▸ Directions for this task: Starting from the line with "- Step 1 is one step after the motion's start" and going up to and including the line with "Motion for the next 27", copy the listing below exactly. Leave all images out.
(Beginning of Source data)
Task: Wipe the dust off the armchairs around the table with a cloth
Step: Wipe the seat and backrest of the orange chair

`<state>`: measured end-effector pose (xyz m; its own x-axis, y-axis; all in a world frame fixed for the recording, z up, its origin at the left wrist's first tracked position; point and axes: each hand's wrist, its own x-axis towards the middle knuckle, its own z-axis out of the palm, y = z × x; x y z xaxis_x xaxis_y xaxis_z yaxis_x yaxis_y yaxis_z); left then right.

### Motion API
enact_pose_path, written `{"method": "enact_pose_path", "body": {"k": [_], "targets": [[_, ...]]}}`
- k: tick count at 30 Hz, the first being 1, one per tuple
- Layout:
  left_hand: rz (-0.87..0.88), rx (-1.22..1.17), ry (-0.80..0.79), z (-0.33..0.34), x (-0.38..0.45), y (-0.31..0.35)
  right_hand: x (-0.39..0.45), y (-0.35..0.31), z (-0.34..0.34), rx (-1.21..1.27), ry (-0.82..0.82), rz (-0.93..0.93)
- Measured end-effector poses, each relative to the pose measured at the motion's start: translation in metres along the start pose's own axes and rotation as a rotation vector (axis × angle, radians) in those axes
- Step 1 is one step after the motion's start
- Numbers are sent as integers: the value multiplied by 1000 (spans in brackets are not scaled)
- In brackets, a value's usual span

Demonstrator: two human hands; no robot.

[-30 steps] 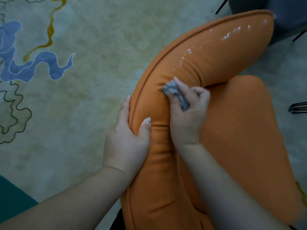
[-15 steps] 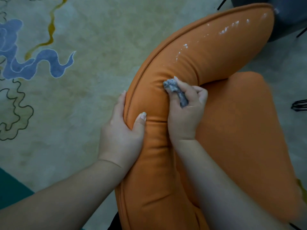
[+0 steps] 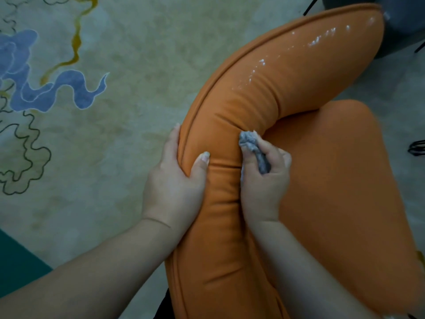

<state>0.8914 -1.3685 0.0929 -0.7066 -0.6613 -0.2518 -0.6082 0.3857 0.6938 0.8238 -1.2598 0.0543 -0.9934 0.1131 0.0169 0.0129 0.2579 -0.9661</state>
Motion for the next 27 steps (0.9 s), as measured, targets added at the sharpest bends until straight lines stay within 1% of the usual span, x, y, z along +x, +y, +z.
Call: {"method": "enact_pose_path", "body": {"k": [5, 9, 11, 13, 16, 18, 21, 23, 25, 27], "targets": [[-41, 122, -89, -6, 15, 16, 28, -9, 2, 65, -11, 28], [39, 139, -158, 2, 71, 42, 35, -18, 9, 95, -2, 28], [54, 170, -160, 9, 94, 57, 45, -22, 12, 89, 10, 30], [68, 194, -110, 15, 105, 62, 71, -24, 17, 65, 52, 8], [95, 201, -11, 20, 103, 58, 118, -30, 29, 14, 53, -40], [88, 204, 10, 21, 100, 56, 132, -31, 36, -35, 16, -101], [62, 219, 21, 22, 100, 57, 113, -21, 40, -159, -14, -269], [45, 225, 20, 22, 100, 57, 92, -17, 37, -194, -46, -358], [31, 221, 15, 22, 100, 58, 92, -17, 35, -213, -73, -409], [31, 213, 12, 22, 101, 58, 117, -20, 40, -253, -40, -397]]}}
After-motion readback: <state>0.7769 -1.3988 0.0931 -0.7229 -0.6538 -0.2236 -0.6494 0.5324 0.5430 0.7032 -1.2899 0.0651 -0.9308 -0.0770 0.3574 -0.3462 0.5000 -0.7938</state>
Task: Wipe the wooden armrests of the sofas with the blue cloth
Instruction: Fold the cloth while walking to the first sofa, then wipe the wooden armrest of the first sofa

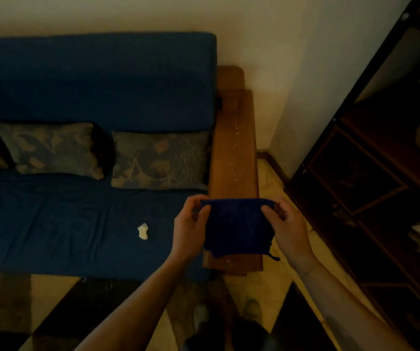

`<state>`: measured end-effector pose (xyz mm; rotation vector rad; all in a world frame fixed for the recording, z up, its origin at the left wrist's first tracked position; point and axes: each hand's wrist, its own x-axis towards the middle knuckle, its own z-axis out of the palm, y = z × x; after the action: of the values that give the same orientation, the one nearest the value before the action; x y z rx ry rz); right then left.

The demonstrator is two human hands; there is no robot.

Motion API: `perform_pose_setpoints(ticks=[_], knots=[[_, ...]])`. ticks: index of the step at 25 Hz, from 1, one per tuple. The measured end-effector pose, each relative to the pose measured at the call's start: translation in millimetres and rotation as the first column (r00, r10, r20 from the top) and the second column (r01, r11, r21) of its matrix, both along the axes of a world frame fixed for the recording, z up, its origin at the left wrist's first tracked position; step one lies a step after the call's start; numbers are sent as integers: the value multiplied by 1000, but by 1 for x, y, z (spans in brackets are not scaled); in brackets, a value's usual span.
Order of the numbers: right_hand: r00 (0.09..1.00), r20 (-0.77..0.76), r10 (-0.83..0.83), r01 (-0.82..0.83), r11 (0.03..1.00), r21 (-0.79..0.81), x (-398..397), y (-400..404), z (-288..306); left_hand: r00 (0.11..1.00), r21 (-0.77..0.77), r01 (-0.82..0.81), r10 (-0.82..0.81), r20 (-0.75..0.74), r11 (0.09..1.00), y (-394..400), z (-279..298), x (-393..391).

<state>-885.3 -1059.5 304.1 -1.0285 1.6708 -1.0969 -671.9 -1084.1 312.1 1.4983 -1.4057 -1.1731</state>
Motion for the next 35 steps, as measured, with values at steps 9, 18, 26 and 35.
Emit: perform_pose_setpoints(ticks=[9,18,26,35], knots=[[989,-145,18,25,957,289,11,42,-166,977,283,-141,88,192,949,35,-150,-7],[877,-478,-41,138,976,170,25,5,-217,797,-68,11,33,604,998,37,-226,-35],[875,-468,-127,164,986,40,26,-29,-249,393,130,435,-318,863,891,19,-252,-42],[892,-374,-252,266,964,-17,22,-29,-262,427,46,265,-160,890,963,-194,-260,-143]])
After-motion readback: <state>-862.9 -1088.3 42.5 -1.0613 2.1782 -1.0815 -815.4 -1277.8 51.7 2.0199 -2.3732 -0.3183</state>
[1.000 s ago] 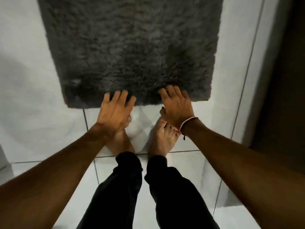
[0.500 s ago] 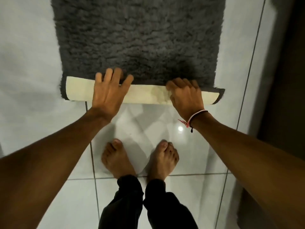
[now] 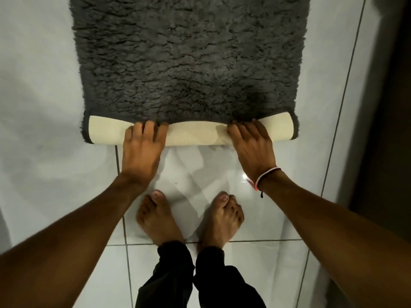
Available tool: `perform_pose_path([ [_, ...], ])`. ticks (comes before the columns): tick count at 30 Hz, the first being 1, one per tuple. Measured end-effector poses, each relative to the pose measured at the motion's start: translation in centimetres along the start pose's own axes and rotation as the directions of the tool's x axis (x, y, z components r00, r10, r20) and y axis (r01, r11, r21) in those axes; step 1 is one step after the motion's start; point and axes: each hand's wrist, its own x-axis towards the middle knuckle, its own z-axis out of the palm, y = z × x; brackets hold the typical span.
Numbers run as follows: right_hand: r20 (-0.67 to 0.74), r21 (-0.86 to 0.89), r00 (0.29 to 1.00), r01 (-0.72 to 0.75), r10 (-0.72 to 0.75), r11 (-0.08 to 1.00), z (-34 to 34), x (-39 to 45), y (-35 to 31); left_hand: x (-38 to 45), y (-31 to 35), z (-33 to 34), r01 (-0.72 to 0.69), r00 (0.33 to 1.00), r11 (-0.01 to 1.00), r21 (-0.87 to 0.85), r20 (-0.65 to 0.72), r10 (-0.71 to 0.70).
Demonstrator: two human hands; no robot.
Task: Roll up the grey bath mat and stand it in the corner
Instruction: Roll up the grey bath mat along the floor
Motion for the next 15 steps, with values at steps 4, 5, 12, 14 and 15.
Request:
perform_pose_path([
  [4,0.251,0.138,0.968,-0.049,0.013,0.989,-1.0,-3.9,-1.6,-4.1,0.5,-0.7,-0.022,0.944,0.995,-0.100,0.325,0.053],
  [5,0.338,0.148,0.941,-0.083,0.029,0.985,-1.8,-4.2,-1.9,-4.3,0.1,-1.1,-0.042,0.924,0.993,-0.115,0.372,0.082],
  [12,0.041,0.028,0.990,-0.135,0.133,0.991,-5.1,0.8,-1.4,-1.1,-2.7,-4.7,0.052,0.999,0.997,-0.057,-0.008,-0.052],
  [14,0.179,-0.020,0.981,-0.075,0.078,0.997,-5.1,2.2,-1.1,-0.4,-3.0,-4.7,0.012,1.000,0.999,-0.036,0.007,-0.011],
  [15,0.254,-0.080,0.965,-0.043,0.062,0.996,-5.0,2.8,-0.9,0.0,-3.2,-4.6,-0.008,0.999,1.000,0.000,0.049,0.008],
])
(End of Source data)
▸ Written solution:
- Step 1 is one step after the motion's start
- Numbers are sent as integers: the value multiplied by 1000 (spans in brackets are not scaled)
- In brackets, a value's usual span

Demonstrator: two human hands; no robot.

[-30 steps] 
[-15 steps] 
[+0 steps] 

<state>0.8914 -1.3685 0.0929 -0.7066 -0.6613 -0.2518 -0.6082 0.3857 0.6938 0.8238 -1.2598 0.0543 -0.9934 0.1131 0.0169 0.0129 0.2579 -0.9661</state>
Motion for the next 27 steps (0.9 s), as measured, targets added at the sharpest bends until straight lines stay within 1% of the usual span, x, y, z along +x, +y, +z.

This output is complete.